▶ **EXERCISE**: With the records below as your source, retype each line exactly from the top down to the line that contains "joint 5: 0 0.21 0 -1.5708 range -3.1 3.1", and include that line.
BEGIN MATERIAL TO PROCESS
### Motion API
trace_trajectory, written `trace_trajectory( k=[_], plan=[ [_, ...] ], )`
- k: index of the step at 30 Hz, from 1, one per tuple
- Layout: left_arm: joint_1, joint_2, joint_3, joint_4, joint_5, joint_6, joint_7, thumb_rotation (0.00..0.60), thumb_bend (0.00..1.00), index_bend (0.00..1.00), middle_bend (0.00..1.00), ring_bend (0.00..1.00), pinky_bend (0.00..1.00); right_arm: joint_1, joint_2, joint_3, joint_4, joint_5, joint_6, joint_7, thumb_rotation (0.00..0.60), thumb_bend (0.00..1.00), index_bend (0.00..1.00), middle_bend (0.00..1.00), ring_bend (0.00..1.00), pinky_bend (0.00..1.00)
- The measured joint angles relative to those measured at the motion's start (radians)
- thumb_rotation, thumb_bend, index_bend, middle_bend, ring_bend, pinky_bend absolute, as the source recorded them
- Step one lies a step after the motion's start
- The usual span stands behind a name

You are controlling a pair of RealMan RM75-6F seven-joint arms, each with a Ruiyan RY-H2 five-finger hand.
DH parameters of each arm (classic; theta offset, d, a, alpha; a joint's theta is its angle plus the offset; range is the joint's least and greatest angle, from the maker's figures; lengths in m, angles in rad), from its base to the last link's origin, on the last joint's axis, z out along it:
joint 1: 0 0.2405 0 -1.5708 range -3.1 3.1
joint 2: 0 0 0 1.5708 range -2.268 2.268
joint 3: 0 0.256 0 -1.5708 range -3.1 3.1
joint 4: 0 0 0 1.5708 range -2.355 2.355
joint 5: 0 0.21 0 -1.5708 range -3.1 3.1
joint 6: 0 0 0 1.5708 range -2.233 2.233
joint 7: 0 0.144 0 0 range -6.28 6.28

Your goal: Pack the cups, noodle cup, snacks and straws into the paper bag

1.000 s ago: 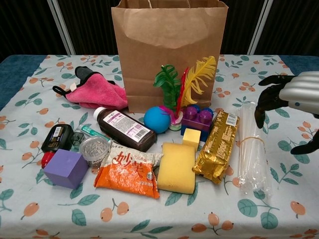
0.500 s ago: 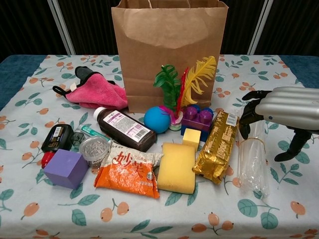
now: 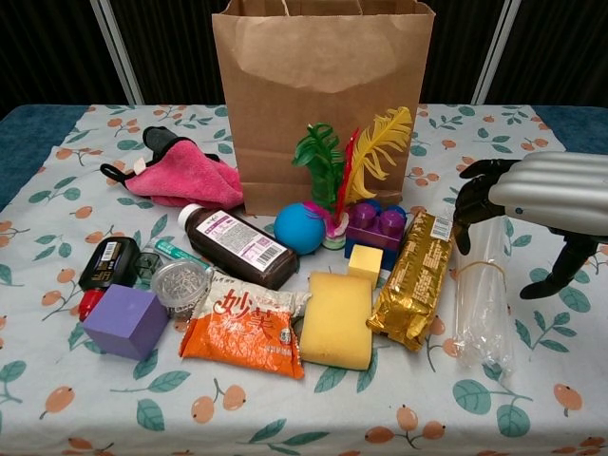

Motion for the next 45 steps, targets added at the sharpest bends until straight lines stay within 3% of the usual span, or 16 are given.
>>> trace_trajectory(
  k=[12, 13, 17, 20, 25, 27, 31, 34, 38, 45],
  plan=[
    [0.001, -0.001, 0.001, 0.007, 0.001, 0.003, -0.002, 0.6, 0.1, 0.18, 0.22, 0.15, 0.21, 0.014, -0.057, -0.006, 0.063, 0.024, -0.042, 0.011, 0.6, 0.0, 0.38, 0.32, 0.18, 0.01],
    [0.001, -0.001, 0.002, 0.008, 0.001, 0.004, -0.001, 0.6, 0.1, 0.18, 0.22, 0.15, 0.21, 0.015, -0.055, -0.007, 0.062, 0.025, -0.044, 0.009, 0.6, 0.0, 0.38, 0.33, 0.22, 0.01],
    [0.002, 0.001, 0.002, 0.004, -0.002, 0.003, -0.003, 0.6, 0.1, 0.18, 0.22, 0.15, 0.21, 0.011, -0.032, -0.006, 0.043, 0.031, -0.036, -0.021, 0.6, 0.0, 0.37, 0.4, 0.53, 0.09],
    [0.001, 0.002, 0.003, 0.001, 0.001, 0.001, -0.003, 0.6, 0.1, 0.18, 0.22, 0.15, 0.21, 0.001, 0.007, -0.003, 0.004, 0.037, -0.015, -0.05, 0.6, 0.0, 0.37, 0.45, 0.63, 0.16],
    [-0.002, -0.001, 0.005, -0.006, 0.008, 0.003, 0.003, 0.6, 0.1, 0.18, 0.22, 0.15, 0.21, -0.023, 0.078, -0.002, -0.069, 0.045, 0.031, -0.101, 0.6, 0.0, 0.37, 0.5, 0.78, 0.36],
    [-0.002, 0.0, 0.005, -0.009, 0.009, 0.005, 0.005, 0.6, 0.1, 0.18, 0.22, 0.15, 0.21, -0.032, 0.088, -0.001, -0.08, 0.048, 0.041, -0.111, 0.6, 0.0, 0.37, 0.5, 0.76, 0.36],
    [0.0, 0.006, 0.004, -0.014, 0.009, 0.011, 0.009, 0.6, 0.1, 0.18, 0.22, 0.15, 0.21, -0.04, 0.072, 0.005, -0.069, 0.036, 0.071, -0.104, 0.6, 0.0, 0.37, 0.46, 0.5, 0.25],
    [0.002, 0.01, 0.004, -0.018, 0.007, 0.011, 0.01, 0.6, 0.1, 0.18, 0.22, 0.15, 0.21, -0.04, 0.05, 0.012, -0.044, 0.028, 0.078, -0.101, 0.6, 0.0, 0.36, 0.45, 0.45, 0.18],
    [0.002, 0.011, 0.004, -0.019, 0.006, 0.009, 0.009, 0.6, 0.1, 0.18, 0.22, 0.15, 0.21, -0.036, 0.028, 0.024, -0.002, 0.037, 0.072, -0.149, 0.6, 0.0, 0.36, 0.39, 0.24, 0.07],
    [-0.002, 0.006, 0.003, -0.006, 0.001, -0.002, 0.001, 0.6, 0.1, 0.18, 0.22, 0.15, 0.21, -0.013, -0.021, 0.062, 0.093, 0.113, 0.015, -0.268, 0.6, 0.0, 0.36, 0.37, 0.2, 0.05]
  ],
)
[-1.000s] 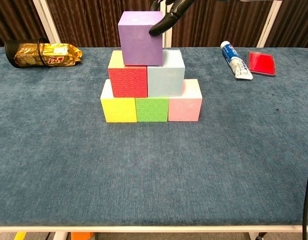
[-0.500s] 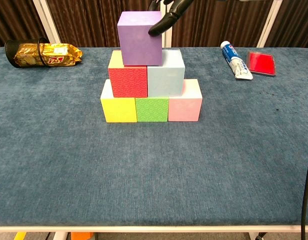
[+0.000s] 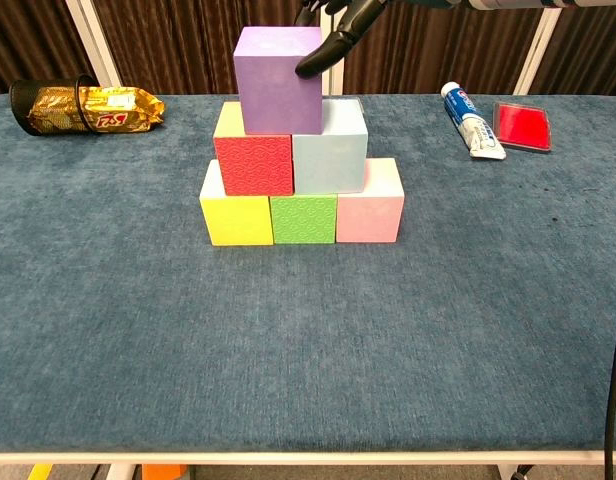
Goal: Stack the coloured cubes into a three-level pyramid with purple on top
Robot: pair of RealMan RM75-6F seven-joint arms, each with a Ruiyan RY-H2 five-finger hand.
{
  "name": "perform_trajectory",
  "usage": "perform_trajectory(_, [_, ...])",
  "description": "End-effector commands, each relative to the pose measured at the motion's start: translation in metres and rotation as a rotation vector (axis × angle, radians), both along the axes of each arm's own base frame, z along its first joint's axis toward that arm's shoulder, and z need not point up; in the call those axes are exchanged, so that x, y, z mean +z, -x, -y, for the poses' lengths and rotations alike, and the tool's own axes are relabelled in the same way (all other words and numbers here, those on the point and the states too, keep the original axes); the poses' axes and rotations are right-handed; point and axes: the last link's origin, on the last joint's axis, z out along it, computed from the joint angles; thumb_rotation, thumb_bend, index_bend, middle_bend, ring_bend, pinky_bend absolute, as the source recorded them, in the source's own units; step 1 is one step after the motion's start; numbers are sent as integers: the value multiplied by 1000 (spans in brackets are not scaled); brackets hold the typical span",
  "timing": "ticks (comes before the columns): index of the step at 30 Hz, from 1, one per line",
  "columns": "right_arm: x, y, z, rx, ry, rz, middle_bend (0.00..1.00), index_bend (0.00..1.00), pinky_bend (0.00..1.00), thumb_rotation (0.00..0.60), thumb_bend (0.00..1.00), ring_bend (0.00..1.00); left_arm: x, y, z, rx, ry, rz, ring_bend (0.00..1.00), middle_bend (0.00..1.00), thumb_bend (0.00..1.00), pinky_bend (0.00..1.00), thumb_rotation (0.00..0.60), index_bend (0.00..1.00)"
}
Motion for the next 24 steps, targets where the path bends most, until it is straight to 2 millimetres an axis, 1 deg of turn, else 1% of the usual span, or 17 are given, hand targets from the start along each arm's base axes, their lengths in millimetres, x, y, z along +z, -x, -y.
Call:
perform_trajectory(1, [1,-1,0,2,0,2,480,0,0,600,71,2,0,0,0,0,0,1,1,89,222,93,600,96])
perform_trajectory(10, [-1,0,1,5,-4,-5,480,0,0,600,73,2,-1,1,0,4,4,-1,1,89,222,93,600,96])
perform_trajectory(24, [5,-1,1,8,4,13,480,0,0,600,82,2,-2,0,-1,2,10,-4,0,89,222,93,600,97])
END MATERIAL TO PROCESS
▶ **WRITTEN ANSWER**:
### Motion API
trace_trajectory, written `trace_trajectory( k=[_], plan=[ [_, ...] ], )`
- k: index of the step at 30 Hz, from 1, one per tuple
- Layout: left_arm: joint_1, joint_2, joint_3, joint_4, joint_5, joint_6, joint_7, thumb_rotation (0.00..0.60), thumb_bend (0.00..1.00), index_bend (0.00..1.00), middle_bend (0.00..1.00), ring_bend (0.00..1.00), pinky_bend (0.00..1.00); right_arm: joint_1, joint_2, joint_3, joint_4, joint_5, joint_6, joint_7, thumb_rotation (0.00..0.60), thumb_bend (0.00..1.00), index_bend (0.00..1.00), middle_bend (0.00..1.00), ring_bend (0.00..1.00), pinky_bend (0.00..1.00)
- The measured joint angles relative to those measured at the motion's start (radians)
- thumb_rotation, thumb_bend, index_bend, middle_bend, ring_bend, pinky_bend absolute, as the source recorded them
- Step one lies a step after the motion's start
- The usual span stands behind a name

You are controlling a pair of RealMan RM75-6F seven-joint arms, each with a Ruiyan RY-H2 five-finger hand.
DH parameters of each arm (classic; theta offset, d, a, alpha; a joint's theta is its angle plus the offset; range is the joint's least and greatest angle, from the maker's figures; lengths in m, angles in rad), from its base to the last link's origin, on the last joint's axis, z out along it:
joint 1: 0 0.2405 0 -1.5708 range -3.1 3.1
joint 2: 0 0 0 1.5708 range -2.268 2.268
joint 3: 0 0.256 0 -1.5708 range -3.1 3.1
joint 4: 0 0 0 1.5708 range -2.355 2.355
joint 5: 0 0.21 0 -1.5708 range -3.1 3.1

Nothing remains to be done, and the exercise is complete.